__REQUIREMENT__:
Down to the last line, restate the records word for word, but not the pictures.

(Records contained in a dataset)
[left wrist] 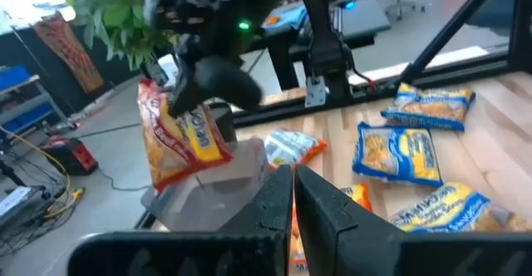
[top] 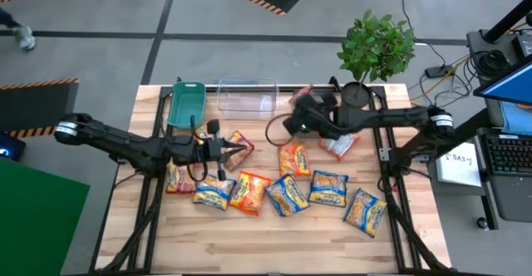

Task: Sort Maruchan noodles
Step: Put the red noodle pack into the black bin

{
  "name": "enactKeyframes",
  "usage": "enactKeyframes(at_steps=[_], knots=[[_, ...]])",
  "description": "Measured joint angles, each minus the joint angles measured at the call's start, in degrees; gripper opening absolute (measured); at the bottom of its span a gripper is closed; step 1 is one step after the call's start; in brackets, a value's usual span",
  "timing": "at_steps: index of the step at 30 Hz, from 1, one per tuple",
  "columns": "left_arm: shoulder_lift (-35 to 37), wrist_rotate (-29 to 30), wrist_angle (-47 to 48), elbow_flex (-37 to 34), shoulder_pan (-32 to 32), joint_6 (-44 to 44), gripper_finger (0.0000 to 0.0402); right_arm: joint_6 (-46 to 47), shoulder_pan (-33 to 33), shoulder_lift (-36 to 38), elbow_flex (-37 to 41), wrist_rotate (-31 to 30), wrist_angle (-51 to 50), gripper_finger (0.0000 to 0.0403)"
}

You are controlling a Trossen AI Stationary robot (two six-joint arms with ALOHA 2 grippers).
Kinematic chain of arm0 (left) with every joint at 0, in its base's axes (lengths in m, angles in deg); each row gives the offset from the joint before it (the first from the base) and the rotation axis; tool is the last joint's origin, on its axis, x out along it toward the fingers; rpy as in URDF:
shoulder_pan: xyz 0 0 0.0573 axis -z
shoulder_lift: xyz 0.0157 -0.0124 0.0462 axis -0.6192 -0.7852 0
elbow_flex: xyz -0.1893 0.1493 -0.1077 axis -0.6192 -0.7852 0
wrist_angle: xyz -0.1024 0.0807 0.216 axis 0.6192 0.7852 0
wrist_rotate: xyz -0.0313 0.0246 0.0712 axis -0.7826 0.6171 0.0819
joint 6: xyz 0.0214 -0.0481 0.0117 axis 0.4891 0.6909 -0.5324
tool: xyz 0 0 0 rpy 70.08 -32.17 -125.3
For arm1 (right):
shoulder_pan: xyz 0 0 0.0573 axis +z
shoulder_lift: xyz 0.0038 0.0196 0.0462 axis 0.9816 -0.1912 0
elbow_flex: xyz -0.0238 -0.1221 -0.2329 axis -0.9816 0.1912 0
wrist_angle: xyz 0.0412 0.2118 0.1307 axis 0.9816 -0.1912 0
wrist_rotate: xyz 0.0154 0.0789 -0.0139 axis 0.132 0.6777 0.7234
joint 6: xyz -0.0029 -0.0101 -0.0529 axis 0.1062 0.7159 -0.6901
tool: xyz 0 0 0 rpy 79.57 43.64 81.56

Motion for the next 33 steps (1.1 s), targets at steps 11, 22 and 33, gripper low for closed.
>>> enactKeyframes(at_steps=[11,22,33], knots=[[-0.22,0.0,2.78,0.0,0.0,0.35,0.0,1.95,-5.78,-9.12,-0.76,0.24,-4.69,0.0008],[-0.22,0.0,3.12,0.0,0.0,0.35,0.0,1.81,-7.03,-16.01,-0.76,0.28,-5.09,0.0009],[-0.22,0.0,3.17,0.0,0.0,0.35,0.0,2.01,-6.9,-17.69,-0.81,1.89,-4.43,0.0021]])
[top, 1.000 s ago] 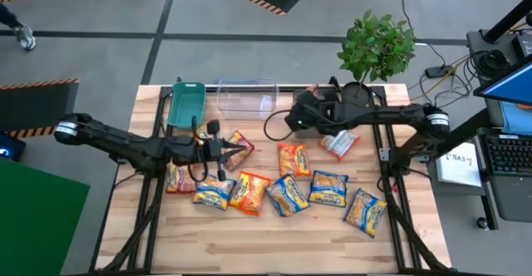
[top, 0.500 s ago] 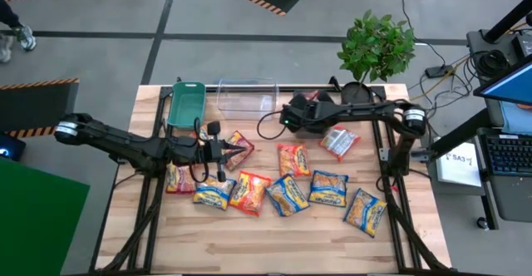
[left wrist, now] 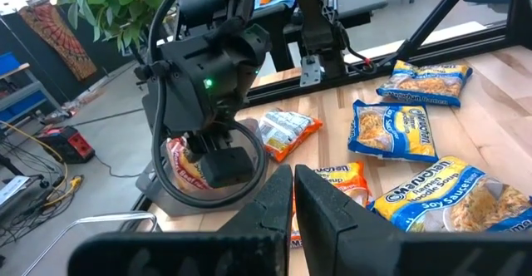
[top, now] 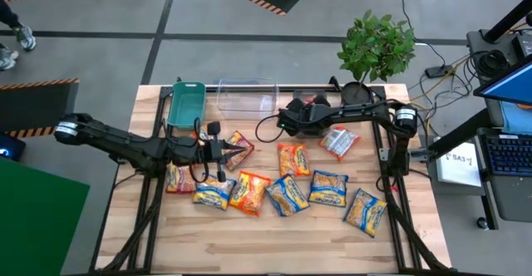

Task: Sort Maruchan noodles
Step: Put the red noodle pack into the black bin

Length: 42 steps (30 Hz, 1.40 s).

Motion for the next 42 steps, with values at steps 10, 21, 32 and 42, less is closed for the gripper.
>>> enactKeyframes(at_steps=[10,21,32,42], knots=[[0.0,0.0,0.87,0.0,0.0,0.17,0.0,5.83,-0.02,0.28,-2.65,1.82,-7.45,0.0036],[0.0,0.0,0.83,0.0,0.0,0.45,0.0,8.9,-0.02,0.39,-9.03,4.3,-19.52,0.0033],[0.0,0.0,1.36,0.0,0.01,0.85,0.0,9.37,-1.9,-0.35,-6.5,3.95,-18.28,0.0009],[0.0,0.0,1.68,0.0,0.0,1.07,0.0,6.66,-7.67,-0.2,0.08,14.42,-8.96,0.0008]])
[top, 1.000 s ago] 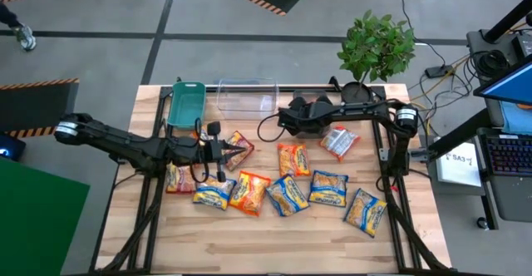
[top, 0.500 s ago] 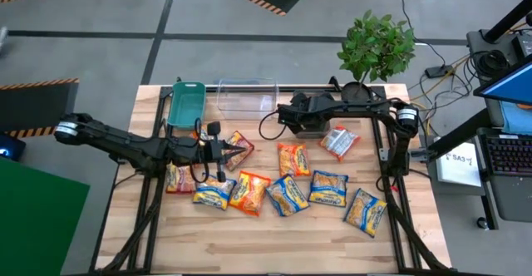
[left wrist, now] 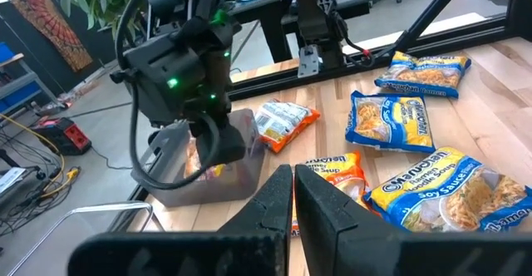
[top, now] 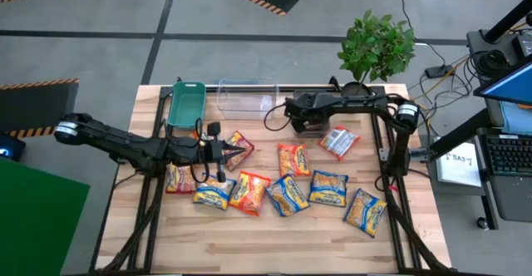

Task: Sort Maruchan noodles
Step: Put the red noodle pack into the black bin, then put the orange noodle pack into the transparent bin

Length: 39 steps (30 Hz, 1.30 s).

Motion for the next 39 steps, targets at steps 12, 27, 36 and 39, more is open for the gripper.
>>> enactKeyframes(at_steps=[12,27,36,39], knots=[[0.0,0.0,-0.17,0.0,0.0,0.0,0.0,-3.11,-1.36,0.63,-0.25,2.39,1.23,0.0008],[0.0,-0.02,-0.06,0.0,0.0,0.24,0.0,-3.17,-0.87,0.21,0.38,1.87,3.79,0.0008],[0.0,-0.02,-0.01,0.0,0.0,0.24,0.0,-4.07,3.7,5.41,-1.0,1.65,3.36,0.0008],[0.0,-0.02,-0.02,0.0,0.02,0.52,0.0,-4.41,7.13,7.84,-1.0,1.85,2.88,0.0008]])
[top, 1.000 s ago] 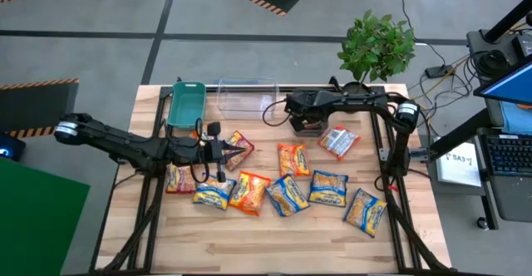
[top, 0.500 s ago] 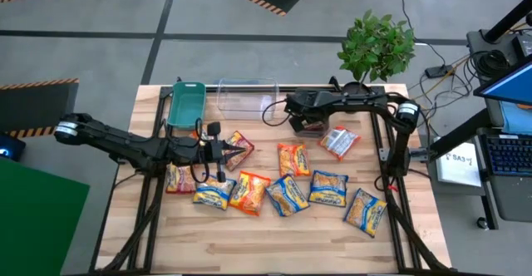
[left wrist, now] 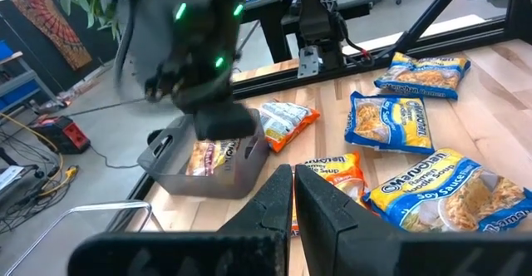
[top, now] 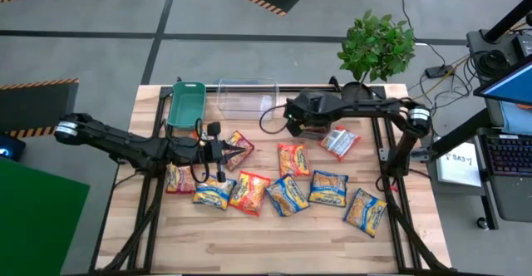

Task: Sort Maruchan noodles
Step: Put the orange noodle pack into the transparent bin

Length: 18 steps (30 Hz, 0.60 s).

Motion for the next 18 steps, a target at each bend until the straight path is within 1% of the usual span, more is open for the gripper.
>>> enactKeyframes(at_steps=[6,9,12,15,18], knots=[[0.0,-0.02,0.02,0.0,-0.01,4.34,0.0,-2.59,8.75,4.3,0.92,0.09,-0.6,0.0008],[0.0,-0.02,1.13,0.02,-0.02,8.7,0.0,-3.23,12.83,6.3,1.89,0.09,-0.64,0.0008],[0.0,-0.05,3.85,0.03,0.0,14.88,0.0,-5.68,16.74,8.55,4.1,0.07,0.67,0.0008],[-0.8,-0.08,6.47,0.04,-0.01,21.3,0.0,-8.32,20.07,11.88,8.22,0.05,6.05,0.0008],[-2.84,-0.09,7.31,0.04,0.0,26.92,0.0,-11.84,22.56,16.22,14.52,0.13,15.87,0.0008]])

__THE COMPLETED TASK__:
[left wrist] 
[top] 

Task: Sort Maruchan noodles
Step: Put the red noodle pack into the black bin

{
  "name": "enactKeyframes",
  "usage": "enactKeyframes(at_steps=[_], knots=[[_, ...]])",
  "description": "Measured joint angles, each minus the joint angles measured at the call's start, in degrees; gripper opening absolute (measured); at the bottom of its span a gripper is closed; step 1 is one step after the call's start; in brackets, a value's usual span",
  "timing": "at_steps: index of the step at 30 Hz, from 1, one per tuple",
  "columns": "left_arm: shoulder_lift (-35 to 37), wrist_rotate (-29 to 30), wrist_angle (-47 to 48), elbow_flex (-37 to 34), shoulder_pan (-32 to 32), joint_6 (-44 to 44), gripper_finger (0.0000 to 0.0402); right_arm: joint_6 (-46 to 47), shoulder_pan (-33 to 33), shoulder_lift (-36 to 38), elbow_flex (-37 to 41), wrist_rotate (-31 to 30), wrist_angle (-51 to 50), gripper_finger (0.0000 to 0.0403)"
}

You are controlling a Trossen AI Stationary robot (two six-joint arms with ALOHA 2 grippers).
Kinematic chain of arm0 (left) with every joint at 0, in its base's axes (lengths in m, angles in deg); each row gives the offset from the joint before it (the first from the base) and the rotation axis; tool is the last joint's origin, on its axis, x out along it toward the fingers; rpy as in URDF:
shoulder_pan: xyz 0 0 0.0573 axis -z
shoulder_lift: xyz 0.0157 -0.0124 0.0462 axis -0.6192 -0.7852 0
elbow_flex: xyz -0.1893 0.1493 -0.1077 axis -0.6192 -0.7852 0
wrist_angle: xyz -0.1024 0.0807 0.216 axis 0.6192 0.7852 0
wrist_rotate: xyz -0.0313 0.0246 0.0712 axis -0.7826 0.6171 0.0819
joint 6: xyz 0.0214 -0.0481 0.0117 axis 0.4891 0.6909 -0.5324
tool: xyz 0 0 0 rpy 70.08 -32.17 -125.3
For arm1 (right):
shoulder_pan: xyz 0 0 0.0573 axis +z
shoulder_lift: xyz 0.0038 0.0196 0.0462 axis 0.9816 -0.1912 0
elbow_flex: xyz -0.0238 -0.1221 -0.2329 axis -0.9816 0.1912 0
wrist_angle: xyz 0.0412 0.2118 0.1307 axis 0.9816 -0.1912 0
wrist_rotate: xyz 0.0154 0.0789 -0.0139 axis 0.132 0.6777 0.7234
joint 6: xyz -0.0029 -0.0101 -0.0529 axis 0.1062 0.7159 -0.6901
tool: xyz 0 0 0 rpy 79.57 43.64 81.56

Motion for the next 33 steps (1.1 s), targets at steps 11, 22 and 33, gripper low for closed.
>>> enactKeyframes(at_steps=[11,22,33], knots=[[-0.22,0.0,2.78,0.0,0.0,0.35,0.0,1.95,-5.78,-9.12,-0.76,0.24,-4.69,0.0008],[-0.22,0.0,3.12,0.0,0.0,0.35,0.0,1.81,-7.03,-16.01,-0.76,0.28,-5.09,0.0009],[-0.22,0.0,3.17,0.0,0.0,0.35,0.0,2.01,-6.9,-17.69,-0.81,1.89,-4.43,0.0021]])
[top, 1.000 s ago] 
[top, 0.500 s ago] 
[left wrist, now] 
[top, now] 

Task: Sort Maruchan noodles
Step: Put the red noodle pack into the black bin

Length: 42 steps (30 Hz, 1.40 s).

Motion for the next 42 steps, with values at steps 10, 21, 32 and 42, less is closed for the gripper.
>>> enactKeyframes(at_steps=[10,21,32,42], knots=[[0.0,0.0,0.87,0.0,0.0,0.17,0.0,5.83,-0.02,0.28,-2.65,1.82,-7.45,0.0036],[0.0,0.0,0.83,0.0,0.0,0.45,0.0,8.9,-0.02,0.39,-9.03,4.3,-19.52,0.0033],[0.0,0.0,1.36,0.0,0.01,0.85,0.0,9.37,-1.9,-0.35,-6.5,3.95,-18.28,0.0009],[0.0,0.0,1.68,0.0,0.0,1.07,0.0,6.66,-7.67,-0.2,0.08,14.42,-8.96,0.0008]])
[top, 1.000 s ago] 
[top, 0.500 s ago] 
[left wrist, now] 
[top, now] 

Task: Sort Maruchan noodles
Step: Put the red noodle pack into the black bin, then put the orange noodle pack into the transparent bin

Length: 39 steps (30 Hz, 1.30 s).

Motion for the next 39 steps, targets at steps 12, 27, 36 and 39, more is open for the gripper.
>>> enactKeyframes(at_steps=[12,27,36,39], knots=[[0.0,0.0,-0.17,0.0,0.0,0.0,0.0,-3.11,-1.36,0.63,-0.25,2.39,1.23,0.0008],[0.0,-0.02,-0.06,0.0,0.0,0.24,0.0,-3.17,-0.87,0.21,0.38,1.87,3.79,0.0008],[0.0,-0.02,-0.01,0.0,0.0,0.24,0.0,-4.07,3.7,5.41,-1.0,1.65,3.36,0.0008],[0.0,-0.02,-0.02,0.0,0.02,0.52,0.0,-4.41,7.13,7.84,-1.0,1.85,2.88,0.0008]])
[top, 1.000 s ago] 
[top, 0.500 s ago] 
[left wrist, now] 
[top, now] 

Task: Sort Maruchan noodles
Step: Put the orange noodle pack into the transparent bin

Length: 18 steps (30 Hz, 0.60 s).

Motion for the next 18 steps, a target at each bend until the straight path is within 1% of the usual span, more is open for the gripper.
>>> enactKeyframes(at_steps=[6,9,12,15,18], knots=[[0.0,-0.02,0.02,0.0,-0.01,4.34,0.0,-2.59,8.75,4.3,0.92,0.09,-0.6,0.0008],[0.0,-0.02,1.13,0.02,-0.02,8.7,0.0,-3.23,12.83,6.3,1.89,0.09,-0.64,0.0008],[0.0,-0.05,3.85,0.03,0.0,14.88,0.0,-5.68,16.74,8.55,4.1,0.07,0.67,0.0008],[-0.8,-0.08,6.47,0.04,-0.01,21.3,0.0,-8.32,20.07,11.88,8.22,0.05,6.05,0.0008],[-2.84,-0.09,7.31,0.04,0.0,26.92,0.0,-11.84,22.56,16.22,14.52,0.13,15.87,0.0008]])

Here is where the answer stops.